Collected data
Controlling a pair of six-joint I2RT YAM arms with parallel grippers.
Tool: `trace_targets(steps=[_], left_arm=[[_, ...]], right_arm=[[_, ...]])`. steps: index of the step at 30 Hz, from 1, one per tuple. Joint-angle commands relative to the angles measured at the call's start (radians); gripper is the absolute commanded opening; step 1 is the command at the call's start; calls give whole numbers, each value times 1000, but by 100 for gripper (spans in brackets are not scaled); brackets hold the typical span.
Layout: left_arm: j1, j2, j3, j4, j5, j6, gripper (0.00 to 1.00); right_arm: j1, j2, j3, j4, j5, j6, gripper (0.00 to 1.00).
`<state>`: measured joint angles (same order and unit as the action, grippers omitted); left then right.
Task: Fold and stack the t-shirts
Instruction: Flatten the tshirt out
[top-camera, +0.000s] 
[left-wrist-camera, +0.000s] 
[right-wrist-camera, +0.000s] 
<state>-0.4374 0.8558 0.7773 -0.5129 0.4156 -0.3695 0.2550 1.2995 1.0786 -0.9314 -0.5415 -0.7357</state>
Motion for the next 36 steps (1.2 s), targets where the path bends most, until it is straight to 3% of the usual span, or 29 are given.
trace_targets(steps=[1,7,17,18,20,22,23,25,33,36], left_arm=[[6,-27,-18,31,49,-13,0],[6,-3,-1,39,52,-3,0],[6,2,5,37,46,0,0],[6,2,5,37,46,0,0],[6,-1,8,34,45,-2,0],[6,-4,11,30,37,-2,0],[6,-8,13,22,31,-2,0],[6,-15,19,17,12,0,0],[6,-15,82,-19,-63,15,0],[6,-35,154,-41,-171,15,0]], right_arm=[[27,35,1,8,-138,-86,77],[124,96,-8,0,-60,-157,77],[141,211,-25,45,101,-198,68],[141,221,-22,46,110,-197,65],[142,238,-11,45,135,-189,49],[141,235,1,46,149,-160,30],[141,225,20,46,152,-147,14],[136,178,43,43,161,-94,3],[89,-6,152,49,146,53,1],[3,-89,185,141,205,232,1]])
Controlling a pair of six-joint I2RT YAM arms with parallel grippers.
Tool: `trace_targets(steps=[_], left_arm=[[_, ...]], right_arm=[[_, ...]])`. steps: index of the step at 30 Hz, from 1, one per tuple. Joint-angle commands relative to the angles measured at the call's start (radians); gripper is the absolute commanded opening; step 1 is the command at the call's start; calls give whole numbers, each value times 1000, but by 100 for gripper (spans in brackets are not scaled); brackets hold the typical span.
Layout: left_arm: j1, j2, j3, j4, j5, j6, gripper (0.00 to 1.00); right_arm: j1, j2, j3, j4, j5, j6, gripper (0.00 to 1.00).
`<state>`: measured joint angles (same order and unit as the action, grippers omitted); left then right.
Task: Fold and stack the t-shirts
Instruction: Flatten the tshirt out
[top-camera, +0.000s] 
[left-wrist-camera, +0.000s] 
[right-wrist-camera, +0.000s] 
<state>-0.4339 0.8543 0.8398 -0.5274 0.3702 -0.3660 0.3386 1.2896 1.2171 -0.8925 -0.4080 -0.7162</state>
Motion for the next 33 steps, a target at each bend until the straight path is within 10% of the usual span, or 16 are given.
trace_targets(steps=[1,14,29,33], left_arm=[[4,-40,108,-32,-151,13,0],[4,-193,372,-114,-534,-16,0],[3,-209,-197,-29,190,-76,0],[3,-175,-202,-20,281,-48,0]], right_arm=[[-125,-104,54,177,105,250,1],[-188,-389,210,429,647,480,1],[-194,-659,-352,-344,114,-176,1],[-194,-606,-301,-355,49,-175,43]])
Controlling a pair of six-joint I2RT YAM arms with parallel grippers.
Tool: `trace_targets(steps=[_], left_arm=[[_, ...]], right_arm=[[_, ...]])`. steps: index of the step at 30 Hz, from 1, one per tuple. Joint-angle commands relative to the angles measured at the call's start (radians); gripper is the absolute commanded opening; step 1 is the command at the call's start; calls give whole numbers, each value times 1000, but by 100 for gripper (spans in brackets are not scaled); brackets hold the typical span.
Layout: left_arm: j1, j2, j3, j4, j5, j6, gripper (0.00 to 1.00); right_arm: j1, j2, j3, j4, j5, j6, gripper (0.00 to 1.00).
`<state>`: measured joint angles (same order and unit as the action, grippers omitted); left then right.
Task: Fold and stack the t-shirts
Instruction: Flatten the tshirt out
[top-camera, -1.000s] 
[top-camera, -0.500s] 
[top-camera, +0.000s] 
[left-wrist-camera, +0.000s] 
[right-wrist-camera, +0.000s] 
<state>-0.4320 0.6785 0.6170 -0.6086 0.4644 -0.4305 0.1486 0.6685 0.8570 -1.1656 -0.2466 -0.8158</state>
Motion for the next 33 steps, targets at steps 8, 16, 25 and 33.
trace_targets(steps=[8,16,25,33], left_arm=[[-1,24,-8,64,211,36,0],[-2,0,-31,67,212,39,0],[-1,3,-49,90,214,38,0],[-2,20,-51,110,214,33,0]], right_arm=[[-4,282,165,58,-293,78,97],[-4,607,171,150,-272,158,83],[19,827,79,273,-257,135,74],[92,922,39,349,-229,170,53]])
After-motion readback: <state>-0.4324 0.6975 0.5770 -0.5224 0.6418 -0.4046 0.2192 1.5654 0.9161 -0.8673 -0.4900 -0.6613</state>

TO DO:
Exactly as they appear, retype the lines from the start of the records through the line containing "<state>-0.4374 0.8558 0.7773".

SOLUTION TO THIS TASK:
Controlling a pair of six-joint I2RT YAM arms with parallel grippers.
Tool: `trace_targets(steps=[_], left_arm=[[_, ...]], right_arm=[[_, ...]])`. steps: index of the step at 30 Hz, from 1, one per tuple. Joint-angle commands relative to the angles measured at the call's start (radians); gripper is the absolute commanded opening; step 1 is the command at the call's start; calls give whole numbers, each value times 1000, but by 100 for gripper (spans in brackets are not scaled); brackets hold the typical span.
Layout: left_arm: j1, j2, j3, j4, j5, j6, gripper (0.00 to 1.00); right_arm: j1, j2, j3, j4, j5, j6, gripper (0.00 to 1.00).
`<state>`: measured joint angles (same order and unit as the action, grippers omitted); left then right.
Task: Fold and stack the t-shirts
Instruction: Flatten the tshirt out
[top-camera, +0.000s] 
[left-wrist-camera, +0.000s] 
[right-wrist-camera, +0.000s] 
<state>-0.4374 0.8558 0.7773 -0.5129 0.4156 -0.3695 0.2550 1.2995 1.0786 -0.9314 -0.5415 -0.7357</state>

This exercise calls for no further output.